Copy nothing from the entries below except the lines from the one containing "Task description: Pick" through the one containing "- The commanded", and copy those exactly.

Collection entries
━━━━━━━━
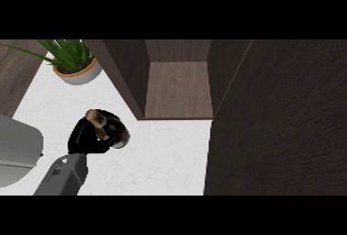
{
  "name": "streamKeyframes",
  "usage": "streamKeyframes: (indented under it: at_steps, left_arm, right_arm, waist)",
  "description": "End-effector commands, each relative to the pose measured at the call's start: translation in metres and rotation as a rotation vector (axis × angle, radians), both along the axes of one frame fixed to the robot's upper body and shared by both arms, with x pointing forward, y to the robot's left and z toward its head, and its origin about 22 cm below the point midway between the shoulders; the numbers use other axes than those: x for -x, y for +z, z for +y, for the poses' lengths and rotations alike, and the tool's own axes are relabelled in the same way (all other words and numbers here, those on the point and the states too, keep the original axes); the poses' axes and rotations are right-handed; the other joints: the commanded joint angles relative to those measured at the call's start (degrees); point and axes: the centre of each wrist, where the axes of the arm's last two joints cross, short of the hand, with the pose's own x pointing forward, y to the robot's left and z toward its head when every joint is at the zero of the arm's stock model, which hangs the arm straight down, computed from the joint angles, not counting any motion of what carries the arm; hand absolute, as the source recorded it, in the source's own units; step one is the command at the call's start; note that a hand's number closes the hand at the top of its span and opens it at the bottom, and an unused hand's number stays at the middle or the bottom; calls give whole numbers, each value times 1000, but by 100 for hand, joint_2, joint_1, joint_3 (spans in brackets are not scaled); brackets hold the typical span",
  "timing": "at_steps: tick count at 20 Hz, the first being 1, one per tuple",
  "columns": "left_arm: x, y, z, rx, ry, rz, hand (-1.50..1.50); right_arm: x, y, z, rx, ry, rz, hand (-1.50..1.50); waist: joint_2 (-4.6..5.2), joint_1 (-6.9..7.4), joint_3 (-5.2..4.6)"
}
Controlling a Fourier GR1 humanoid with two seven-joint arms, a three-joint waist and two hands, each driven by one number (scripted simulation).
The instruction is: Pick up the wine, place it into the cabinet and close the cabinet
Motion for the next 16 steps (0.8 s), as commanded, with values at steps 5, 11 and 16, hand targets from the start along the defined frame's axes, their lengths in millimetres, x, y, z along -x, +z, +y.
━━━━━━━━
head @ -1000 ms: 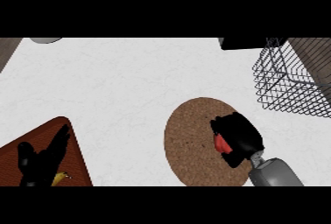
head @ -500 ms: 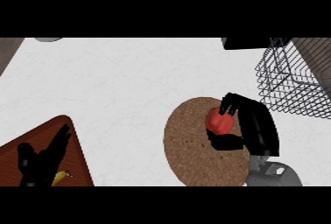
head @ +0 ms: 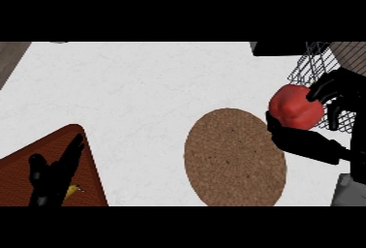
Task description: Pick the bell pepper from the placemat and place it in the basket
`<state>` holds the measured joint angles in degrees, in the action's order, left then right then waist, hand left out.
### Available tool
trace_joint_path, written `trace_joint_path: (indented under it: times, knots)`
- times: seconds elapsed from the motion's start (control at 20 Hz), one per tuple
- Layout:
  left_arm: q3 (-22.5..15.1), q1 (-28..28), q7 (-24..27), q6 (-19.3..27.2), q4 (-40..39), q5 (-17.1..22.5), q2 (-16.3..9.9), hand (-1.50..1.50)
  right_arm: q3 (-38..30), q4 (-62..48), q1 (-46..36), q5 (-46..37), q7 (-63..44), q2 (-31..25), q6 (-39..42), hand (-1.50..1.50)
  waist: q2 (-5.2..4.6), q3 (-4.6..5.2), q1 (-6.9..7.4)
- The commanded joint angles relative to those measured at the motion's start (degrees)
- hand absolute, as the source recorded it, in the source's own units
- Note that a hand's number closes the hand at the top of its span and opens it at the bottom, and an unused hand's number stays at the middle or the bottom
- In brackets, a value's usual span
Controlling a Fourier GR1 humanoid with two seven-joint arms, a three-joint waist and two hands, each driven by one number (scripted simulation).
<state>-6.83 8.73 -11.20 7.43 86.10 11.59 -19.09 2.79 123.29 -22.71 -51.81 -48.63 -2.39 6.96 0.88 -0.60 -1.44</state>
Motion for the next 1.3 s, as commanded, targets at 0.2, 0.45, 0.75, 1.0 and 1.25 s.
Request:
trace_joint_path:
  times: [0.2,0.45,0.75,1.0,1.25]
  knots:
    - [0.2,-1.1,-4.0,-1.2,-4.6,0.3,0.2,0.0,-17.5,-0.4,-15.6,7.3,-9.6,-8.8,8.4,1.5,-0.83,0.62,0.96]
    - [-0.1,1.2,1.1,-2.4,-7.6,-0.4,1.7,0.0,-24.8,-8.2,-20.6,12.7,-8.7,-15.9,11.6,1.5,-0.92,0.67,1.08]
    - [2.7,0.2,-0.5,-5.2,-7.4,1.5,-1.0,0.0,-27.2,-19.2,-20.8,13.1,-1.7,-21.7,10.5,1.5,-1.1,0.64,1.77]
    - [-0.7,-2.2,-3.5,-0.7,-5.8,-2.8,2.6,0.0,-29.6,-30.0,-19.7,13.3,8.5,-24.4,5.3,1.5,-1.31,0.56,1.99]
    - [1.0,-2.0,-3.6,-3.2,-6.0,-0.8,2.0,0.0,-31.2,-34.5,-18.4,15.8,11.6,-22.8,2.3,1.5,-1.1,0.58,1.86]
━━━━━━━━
• _Your response_:
Task description: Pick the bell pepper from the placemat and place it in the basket
`<state>` holds the measured joint angles in degrees, in the action's order, left then right then waist, hand left out.
### Available tool
trace_joint_path, written `trace_joint_path: (indented under it: times, knots)`
- times: seconds elapsed from the motion's start (control at 20 Hz), one per tuple
- Layout:
  left_arm: q3 (-22.5..15.1), q1 (-28..28), q7 (-24..27), q6 (-19.3..27.2), q4 (-40..39), q5 (-17.1..22.5), q2 (-16.3..9.9), hand (-1.50..1.50)
  right_arm: q3 (-38..30), q4 (-62..48), q1 (-46..36), q5 (-46..37), q7 (-63..44), q2 (-31..25), q6 (-39..42), hand (-1.50..1.50)
  waist: q2 (-5.2..4.6), q3 (-4.6..5.2), q1 (-6.9..7.4)
- The commanded joint angles relative to those measured at the motion's start (degrees)

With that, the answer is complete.